> PROBLEM TO SOLVE:
The answer must match the listing exactly, with every line written out again.

> GIVEN DATA:
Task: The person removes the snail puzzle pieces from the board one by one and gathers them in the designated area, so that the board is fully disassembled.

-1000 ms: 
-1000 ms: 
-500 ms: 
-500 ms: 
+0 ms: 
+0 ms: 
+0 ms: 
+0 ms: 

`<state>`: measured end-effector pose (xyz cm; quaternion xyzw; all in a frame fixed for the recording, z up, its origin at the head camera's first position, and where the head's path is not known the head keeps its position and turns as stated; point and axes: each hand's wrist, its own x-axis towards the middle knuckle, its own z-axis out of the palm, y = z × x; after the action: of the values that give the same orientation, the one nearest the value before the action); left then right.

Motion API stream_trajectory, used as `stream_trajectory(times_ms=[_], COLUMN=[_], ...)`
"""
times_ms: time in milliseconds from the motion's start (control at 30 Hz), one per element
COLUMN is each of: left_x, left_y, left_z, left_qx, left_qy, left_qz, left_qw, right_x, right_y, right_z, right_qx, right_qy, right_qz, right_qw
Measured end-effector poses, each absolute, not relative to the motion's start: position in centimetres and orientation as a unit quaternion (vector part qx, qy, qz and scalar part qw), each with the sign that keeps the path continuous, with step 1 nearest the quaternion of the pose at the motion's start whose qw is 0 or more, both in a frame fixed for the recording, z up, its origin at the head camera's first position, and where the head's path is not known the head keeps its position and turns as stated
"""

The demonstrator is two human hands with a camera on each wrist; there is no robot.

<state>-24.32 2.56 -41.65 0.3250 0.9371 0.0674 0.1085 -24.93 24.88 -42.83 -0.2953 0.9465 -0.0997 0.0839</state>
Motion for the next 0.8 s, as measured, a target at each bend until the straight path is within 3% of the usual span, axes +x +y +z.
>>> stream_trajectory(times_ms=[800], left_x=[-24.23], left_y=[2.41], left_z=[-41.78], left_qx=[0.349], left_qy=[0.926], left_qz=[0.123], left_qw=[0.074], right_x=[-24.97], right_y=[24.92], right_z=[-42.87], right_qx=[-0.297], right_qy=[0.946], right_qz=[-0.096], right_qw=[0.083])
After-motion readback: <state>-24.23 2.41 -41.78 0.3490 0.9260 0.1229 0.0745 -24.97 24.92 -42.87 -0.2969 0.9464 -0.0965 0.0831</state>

> EXERCISE SOLUTION:
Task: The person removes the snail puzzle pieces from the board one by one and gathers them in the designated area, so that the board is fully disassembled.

-1000 ms: 
-1000 ms: 
-500 ms: 
-500 ms: 
+0 ms: 
+0 ms: 
+0 ms: 
+0 ms: 

`<state>`: measured end-effector pose (xyz cm; quaternion xyzw; all in a frame fixed for the recording, z up, its origin at the head camera's first position, and where the head's path is not known the head keeps its position and turns as stated; point and axes: each hand's wrist, its own x-axis towards the middle knuckle, its own z-axis out of the palm, y = z × x; after the action: of the values that give the same orientation, the one nearest the value before the action); left then right.

Motion API stream_trajectory, used as `stream_trajectory(times_ms=[_], COLUMN=[_], ...)`
"""
times_ms: time in milliseconds from the motion's start (control at 30 Hz), one per element
COLUMN is each of: left_x, left_y, left_z, left_qx, left_qy, left_qz, left_qw, right_x, right_y, right_z, right_qx, right_qy, right_qz, right_qw
Measured end-effector poses, each absolute, not relative to the motion's start: position in centimetres and orientation as a unit quaternion (vector part qx, qy, qz and scalar part qw), each with the sign that keeps the path continuous, with step 1 nearest the quaternion of the pose at the motion's start whose qw is 0 or more, both in a frame fixed for the recording, z up, its origin at the head camera's first position, and where the head's path is not known the head keeps its position and turns as stated
"""

The demonstrator is two human hands with a camera on each wrist; there is no robot.

<state>-24.32 2.56 -41.65 0.3250 0.9371 0.0674 0.1085 -24.93 24.88 -42.83 -0.2953 0.9465 -0.0997 0.0839</state>
Motion for the next 0.8 s, as measured, a target at each bend until the straight path is within 3% of the usual span, axes +x +y +z.
>>> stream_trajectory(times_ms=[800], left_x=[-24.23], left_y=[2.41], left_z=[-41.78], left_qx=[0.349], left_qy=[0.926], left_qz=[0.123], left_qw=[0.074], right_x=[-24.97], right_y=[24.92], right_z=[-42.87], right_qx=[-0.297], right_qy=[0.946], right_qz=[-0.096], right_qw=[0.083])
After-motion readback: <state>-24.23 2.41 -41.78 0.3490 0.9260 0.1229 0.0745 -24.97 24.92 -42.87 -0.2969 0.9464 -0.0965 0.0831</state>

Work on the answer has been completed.